_WHAT IS BEING ASKED_
Copy out again, unchanged, the listing below from the line that has "the green blue" through the line that has "An item from".
== SOURCE INFORMATION
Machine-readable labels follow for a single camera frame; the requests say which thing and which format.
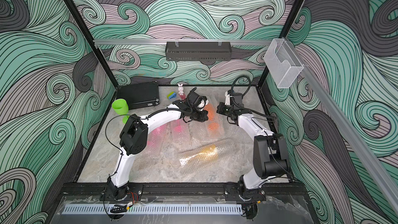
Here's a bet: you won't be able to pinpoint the bubble wrap of yellow glass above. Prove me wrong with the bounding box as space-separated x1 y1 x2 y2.
178 139 237 170

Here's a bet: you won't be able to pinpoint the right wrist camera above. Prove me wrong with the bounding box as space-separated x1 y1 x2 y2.
225 90 243 105

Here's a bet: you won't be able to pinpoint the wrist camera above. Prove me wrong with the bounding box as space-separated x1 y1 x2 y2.
198 99 208 111
225 90 243 105

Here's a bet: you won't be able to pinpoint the yellow wine glass wrapped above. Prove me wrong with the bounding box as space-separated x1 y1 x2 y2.
179 145 219 165

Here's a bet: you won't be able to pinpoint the black perforated wall tray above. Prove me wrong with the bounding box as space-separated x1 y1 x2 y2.
165 41 232 62

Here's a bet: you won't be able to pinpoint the pink wine glass left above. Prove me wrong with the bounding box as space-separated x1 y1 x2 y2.
147 125 166 147

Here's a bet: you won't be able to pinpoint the aluminium back wall rail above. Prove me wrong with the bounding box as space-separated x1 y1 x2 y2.
93 38 272 46

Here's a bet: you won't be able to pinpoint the bubble wrap of pink glass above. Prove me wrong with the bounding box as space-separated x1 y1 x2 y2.
145 124 170 155

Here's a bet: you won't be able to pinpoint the black front mounting rail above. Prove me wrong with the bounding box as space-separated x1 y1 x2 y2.
61 182 307 200

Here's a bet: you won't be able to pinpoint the green plastic wine glass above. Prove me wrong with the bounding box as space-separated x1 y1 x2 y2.
112 99 129 124

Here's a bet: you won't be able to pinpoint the aluminium right wall rail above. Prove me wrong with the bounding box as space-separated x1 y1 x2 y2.
288 36 398 212

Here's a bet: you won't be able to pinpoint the white slotted cable duct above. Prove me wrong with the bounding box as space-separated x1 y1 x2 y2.
61 203 243 215

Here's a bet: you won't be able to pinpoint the black hard case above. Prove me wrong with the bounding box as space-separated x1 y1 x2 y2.
116 82 160 110

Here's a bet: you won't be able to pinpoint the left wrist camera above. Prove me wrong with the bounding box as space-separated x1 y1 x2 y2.
198 99 208 111

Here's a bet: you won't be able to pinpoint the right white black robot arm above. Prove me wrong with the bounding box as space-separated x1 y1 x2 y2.
217 75 289 201

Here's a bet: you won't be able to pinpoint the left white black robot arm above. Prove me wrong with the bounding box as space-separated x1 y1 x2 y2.
106 88 208 201

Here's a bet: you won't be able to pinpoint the small bunny figurine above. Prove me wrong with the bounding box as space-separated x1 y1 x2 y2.
178 84 185 99

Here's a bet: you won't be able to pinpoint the clear plastic wall bin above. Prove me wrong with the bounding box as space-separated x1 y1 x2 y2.
264 38 304 89

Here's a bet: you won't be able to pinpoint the aluminium wall rail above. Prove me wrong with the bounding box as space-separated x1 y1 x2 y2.
288 36 398 212
93 38 272 46

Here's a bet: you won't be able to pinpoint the green blue toy block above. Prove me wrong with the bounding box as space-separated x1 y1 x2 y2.
167 91 177 100

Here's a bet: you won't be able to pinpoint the magenta wine glass middle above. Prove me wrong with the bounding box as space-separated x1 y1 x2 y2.
173 120 186 133

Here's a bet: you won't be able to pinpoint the orange plastic wine glass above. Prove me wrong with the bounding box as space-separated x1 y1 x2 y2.
204 104 220 133

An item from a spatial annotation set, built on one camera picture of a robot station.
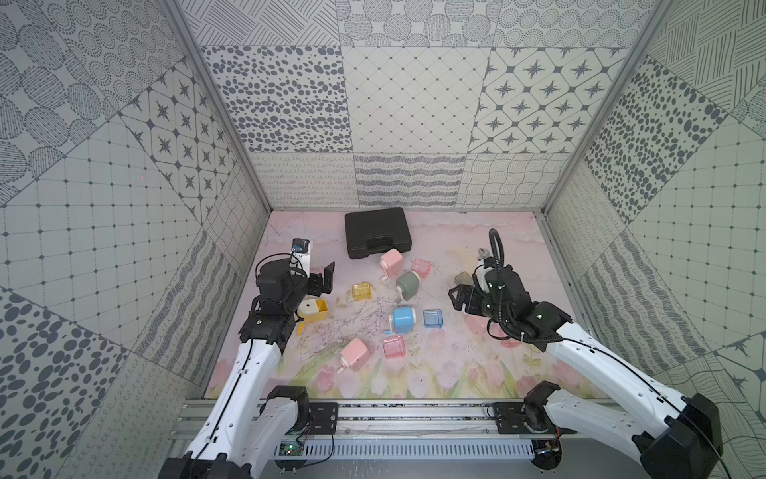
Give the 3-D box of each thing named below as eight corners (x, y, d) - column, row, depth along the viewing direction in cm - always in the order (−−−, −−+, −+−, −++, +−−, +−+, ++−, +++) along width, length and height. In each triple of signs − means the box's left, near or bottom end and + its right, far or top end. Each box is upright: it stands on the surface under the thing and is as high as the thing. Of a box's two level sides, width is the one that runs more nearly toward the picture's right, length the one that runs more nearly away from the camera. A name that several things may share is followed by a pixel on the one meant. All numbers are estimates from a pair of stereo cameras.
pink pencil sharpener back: (373, 274, 103) (372, 263, 98) (389, 257, 108) (389, 246, 103) (388, 284, 101) (388, 273, 95) (403, 266, 106) (404, 255, 100)
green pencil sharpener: (398, 303, 96) (399, 292, 91) (391, 288, 100) (391, 276, 94) (421, 295, 98) (423, 284, 93) (414, 280, 102) (415, 268, 96)
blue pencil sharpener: (385, 333, 90) (385, 323, 84) (385, 318, 93) (385, 306, 87) (414, 333, 90) (415, 323, 84) (413, 318, 93) (415, 306, 87)
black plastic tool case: (348, 260, 106) (347, 254, 103) (345, 219, 119) (344, 212, 116) (412, 252, 108) (412, 246, 105) (402, 212, 121) (403, 206, 118)
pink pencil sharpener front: (335, 371, 84) (331, 362, 77) (357, 345, 88) (354, 335, 82) (349, 384, 81) (346, 376, 75) (371, 357, 86) (369, 348, 80)
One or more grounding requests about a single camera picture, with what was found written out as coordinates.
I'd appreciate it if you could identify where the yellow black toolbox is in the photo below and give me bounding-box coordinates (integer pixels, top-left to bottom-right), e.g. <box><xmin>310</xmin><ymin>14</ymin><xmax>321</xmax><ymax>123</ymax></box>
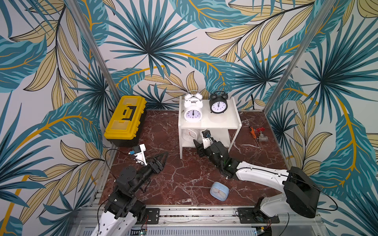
====
_SOLUTION TO THIS EXERCISE_
Here's a bet: you won't be able to pinpoint the green blue toy block above. Prove me wrong with the bounding box as space-separated x1 y1 x2 y2.
167 91 177 100

Here's a bet: you won't be able to pinpoint the magenta wine glass middle above. Prove me wrong with the bounding box as space-separated x1 y1 x2 y2.
173 120 186 133

Here's a bet: you won't be able to pinpoint the orange plastic wine glass above. Prove me wrong with the bounding box as space-separated x1 y1 x2 y2.
204 104 220 133

An item from a spatial annotation set, built on one camera picture of a robot station.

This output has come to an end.